Didier Ayres, Cahier, “Fragment XXI ou Chaque jour”

LCahier est issu d’un moment d’écriture qui a pour sup­port un cahier Conqué­rant de 90 pages à petits car­reaux; il est manus­crit jusqu’au moment où je l’écris de nou­veau , cette fois-ci sous la forme d’un texte.
J’y prône la pos­si­bi­lité don­née à l’écrivain de, tout en par­lant de lui, tenir un dis­cours pour autrui.
J’aime la forme “je”, qui a des prin­cipes d’identification aux­quels je prête foi.

Frag­ment XXI ou Chaque jour

Chaque jour je m’approche et je m’éloigne, deve­nant plus étroit, len­te­ment. Où s’opère en moi cette res­tric­tion ? Cette épure ?
Le jour est une image.

Écou­le­ment sans flui­dité ni pro­gres­sion des eaux du ruis­seau par exemple : le jour est une don­née entière, com­pacte, dressé en moi comme une pierre mys­tique. Qui ne va mais œuvre.
La jour­née se renou­velle subrep­ti­ce­ment. Sans volonté ni devoir. Sans pers­pec­tive. Sans but sinon de renou­ve­ler des cycles annuels, décen­naux, quo­ti­diens, des horaires.
Un moment de conver­sion qui attrape les bois, le ciel, la rivière, le tertre humide de la col­line qui se découvre au bout de la ruelle. Une forme natu­relle de l’oubli, de la vanité de nos croyances, le temps de la jour­née reve­nant quoiqu’il en soit de la vie ou de la mort.
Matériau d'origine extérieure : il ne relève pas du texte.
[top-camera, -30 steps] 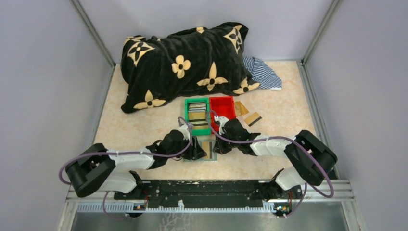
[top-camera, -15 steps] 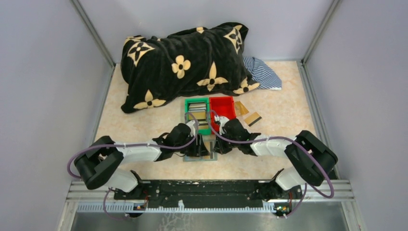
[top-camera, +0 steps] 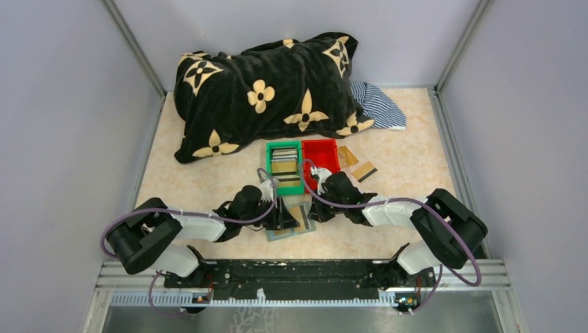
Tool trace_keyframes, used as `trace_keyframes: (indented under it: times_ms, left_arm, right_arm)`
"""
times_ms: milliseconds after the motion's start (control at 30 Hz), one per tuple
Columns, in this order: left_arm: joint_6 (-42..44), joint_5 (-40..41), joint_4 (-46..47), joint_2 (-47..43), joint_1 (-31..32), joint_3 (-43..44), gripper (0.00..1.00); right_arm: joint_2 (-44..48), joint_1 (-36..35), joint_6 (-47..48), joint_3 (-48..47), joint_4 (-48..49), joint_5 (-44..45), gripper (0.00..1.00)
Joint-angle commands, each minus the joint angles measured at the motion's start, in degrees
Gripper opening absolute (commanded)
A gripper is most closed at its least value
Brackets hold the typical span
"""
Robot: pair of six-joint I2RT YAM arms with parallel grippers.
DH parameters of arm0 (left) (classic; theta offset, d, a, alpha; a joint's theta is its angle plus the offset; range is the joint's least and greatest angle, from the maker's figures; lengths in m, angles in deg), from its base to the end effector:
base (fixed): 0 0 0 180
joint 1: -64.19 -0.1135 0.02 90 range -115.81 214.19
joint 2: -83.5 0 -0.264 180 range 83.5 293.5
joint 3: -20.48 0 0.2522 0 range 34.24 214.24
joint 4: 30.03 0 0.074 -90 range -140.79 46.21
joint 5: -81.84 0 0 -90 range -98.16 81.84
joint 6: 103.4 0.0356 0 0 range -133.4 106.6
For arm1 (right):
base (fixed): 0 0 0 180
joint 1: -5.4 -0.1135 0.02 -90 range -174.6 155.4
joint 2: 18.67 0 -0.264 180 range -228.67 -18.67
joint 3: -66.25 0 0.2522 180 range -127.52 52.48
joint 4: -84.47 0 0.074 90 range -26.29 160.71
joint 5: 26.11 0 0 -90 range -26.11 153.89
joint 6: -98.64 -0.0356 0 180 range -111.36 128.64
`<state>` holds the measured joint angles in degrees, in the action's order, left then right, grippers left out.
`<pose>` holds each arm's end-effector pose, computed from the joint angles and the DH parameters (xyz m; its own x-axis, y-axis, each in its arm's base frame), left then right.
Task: Take the credit cards out of the card holder
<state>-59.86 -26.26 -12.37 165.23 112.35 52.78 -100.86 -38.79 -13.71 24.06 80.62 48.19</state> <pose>0.1503 -0.1845 0.1264 -0.8830 -0.0468 -0.4671 0.3546 0.5856 -0.7290 0.1764 0.1849 0.1379 -0.7678 -0.2359 -0.5957 -0.5611 0.6962 0.4476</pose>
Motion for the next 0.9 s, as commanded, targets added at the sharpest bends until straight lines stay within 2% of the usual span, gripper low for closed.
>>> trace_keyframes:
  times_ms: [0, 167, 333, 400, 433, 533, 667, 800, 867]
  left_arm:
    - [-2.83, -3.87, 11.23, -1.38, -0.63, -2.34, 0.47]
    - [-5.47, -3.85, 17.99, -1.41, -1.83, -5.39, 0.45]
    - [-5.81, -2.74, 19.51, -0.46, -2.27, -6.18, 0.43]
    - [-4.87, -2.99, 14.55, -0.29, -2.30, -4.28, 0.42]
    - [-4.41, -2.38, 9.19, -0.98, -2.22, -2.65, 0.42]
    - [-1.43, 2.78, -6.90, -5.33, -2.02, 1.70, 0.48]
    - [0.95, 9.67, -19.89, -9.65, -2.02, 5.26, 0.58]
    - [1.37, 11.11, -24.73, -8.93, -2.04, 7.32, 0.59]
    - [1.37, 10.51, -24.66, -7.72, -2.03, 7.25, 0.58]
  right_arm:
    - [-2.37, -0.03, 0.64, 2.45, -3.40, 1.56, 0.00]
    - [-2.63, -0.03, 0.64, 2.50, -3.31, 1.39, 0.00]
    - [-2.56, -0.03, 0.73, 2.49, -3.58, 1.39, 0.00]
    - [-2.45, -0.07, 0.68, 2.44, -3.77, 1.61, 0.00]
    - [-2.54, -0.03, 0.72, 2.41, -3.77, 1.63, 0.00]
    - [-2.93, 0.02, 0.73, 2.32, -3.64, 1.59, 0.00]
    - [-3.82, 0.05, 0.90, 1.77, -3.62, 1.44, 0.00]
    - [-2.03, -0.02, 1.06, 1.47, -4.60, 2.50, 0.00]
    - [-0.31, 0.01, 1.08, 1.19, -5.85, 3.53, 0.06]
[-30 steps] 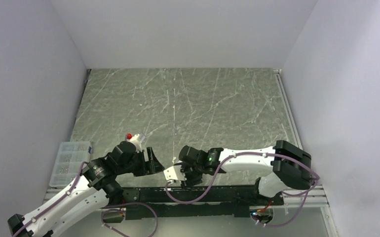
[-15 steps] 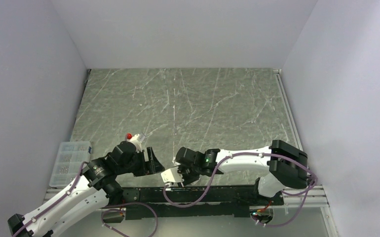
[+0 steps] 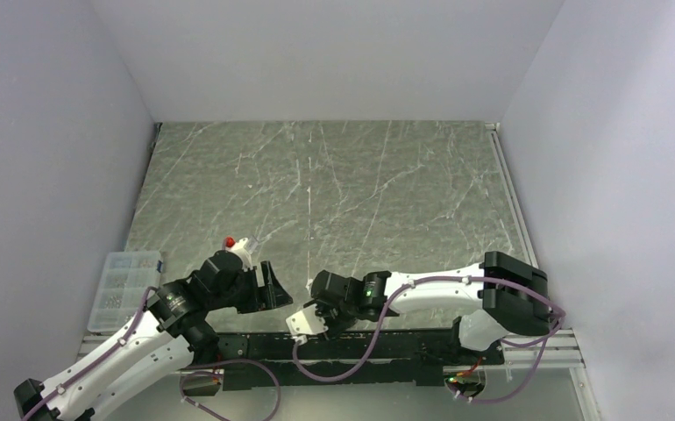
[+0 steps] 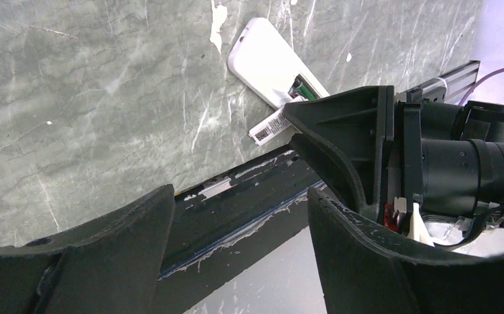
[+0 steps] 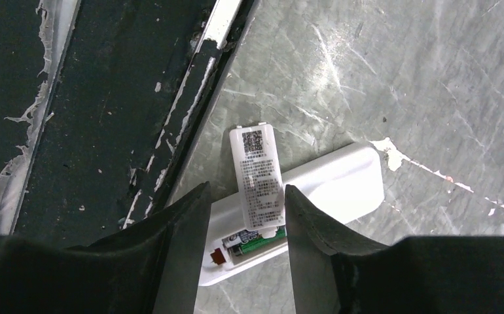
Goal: Load the batteries into the remote control
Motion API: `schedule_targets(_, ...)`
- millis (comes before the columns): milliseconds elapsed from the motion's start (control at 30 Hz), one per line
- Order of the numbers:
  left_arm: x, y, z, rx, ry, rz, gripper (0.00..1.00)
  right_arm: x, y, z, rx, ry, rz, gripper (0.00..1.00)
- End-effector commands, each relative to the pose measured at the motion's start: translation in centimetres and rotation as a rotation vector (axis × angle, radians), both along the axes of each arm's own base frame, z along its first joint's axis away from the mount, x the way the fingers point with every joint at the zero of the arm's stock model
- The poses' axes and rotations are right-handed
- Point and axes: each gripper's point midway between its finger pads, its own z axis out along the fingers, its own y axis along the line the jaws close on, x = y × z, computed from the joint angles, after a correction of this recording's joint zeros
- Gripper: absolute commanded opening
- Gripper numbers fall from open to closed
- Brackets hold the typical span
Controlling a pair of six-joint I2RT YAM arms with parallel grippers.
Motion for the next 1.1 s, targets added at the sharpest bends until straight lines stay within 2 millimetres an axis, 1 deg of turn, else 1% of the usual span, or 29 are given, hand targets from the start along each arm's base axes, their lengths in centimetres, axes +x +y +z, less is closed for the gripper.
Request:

Aucune rémis­sion, aucun écueil où passent les ondes depuis la fenêtre. Car il n’y a aucun moyen d’arrêter, de stop­per cette diva­ga­tion régu­lière et sans fin.
De l’aube au cré­pus­cule du soir réside l’énigme.

Parfois très courte, par­fois très longue, la durée signi­fie les étapes de sa pro­gres­sion. Mais pas la pro­gres­sion elle-même.
Heure par heure, nuit par nuit, cycle lunaire après cycle solaire, où tout se dif­fé­ren­cie quand en même temps l’on échappe tou­jours à la sai­sir dans son ensemble, dans sa signification.

Rien, néant. Cela n’est rien. À pro­pre­ment par­ler cela s’anéantit et nous anéan­tit. Bien plus, il se mani­feste sans aucun moyen de le contrer.
Il imprime même notre visage, notre chair.

Aujourd’hui est une lutte. Sur­tout en ce qui concerne le tra­vail, le labeur maté­riel de l’écriture.
Pour mon compte, je visionne tou­jours le temps passé à tra­vailler — à écrire surtout.